# Farm Chemicals and birth defects



## Plainsman (Jul 30, 2003)

I suppose with a small population big companies can come in and walk all over people. I have been to Waimea. Drank a lot of coffee their at a local plantation. It's my favorite Hawaii Island. Low population and ---- well I thought less developed. It turns out corn grown there has 17 times the pesticides sprayed on it, as compared to crops on the mainland.

http://www.theguardian.com/us-news/2015 ... icides-gmo


----------



## blhunter3 (May 5, 2007)

I have one major problem with this article.

I have worked for Monsanto at a corn research station. From how crazy they are about safety in a lab, I find it very hard to believe they wouldn't go overboard when it comes to to apply herbicides, pesticides, and fungicides.

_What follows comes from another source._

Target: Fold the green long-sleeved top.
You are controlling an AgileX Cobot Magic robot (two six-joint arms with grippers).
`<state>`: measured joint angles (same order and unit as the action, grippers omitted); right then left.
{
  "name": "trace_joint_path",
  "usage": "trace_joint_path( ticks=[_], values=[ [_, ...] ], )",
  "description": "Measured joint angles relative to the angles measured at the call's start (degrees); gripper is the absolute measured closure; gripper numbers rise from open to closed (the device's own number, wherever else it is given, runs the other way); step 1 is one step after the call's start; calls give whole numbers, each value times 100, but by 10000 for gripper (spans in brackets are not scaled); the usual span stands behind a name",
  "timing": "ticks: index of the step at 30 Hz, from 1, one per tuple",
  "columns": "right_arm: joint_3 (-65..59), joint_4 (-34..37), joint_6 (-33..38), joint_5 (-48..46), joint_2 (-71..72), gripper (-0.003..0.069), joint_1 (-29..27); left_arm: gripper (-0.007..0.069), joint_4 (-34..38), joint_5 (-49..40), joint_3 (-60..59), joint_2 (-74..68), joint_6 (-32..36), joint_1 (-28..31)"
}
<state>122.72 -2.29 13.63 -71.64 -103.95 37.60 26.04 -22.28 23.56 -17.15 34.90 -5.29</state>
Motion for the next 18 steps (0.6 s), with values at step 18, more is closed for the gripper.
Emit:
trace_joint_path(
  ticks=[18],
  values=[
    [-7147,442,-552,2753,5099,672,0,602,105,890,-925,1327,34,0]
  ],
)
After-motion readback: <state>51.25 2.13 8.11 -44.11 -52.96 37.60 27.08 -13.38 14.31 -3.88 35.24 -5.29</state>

Monsanto goes above and beyond for safety.

I have my CDL, yet I couldn't drive a Monsanto vehicle.
I have drove tractor my entire life, yet I couldn't drive a Monsanto tractor.
I have a commercial applicators licenses, yet I couldn't handle herbicides at Monsanto.
I have three classes of forklift licenses, yet I couldn't operate a forklift at Monsanto.

Everything done at Monsanto, had training, specialized training was required for just about everything. I know the same can be said for Bayer, Dow, Syngenta, or any of the major ag players, as I have a lot of friends working for or with those companies.


----------



## Plainsman (Jul 30, 2003)

Eyes are on them here. I would like to see a follow up to this story. How do they know 17 times as many chemicals are being used? Hawaii is liberal and I would have expected environmental laws in excess. When I was there I know people sure complain about those companies. Even the farmers downhill from their operations. Some politician perhaps has a little extra cash.


----------



## walleyecandy (Aug 6, 2012)

Maybe it should be mandatory that all employees and their families of that outfit live downhill and/or down wind of where they work. Bet that would cure alot of issues. ...


----------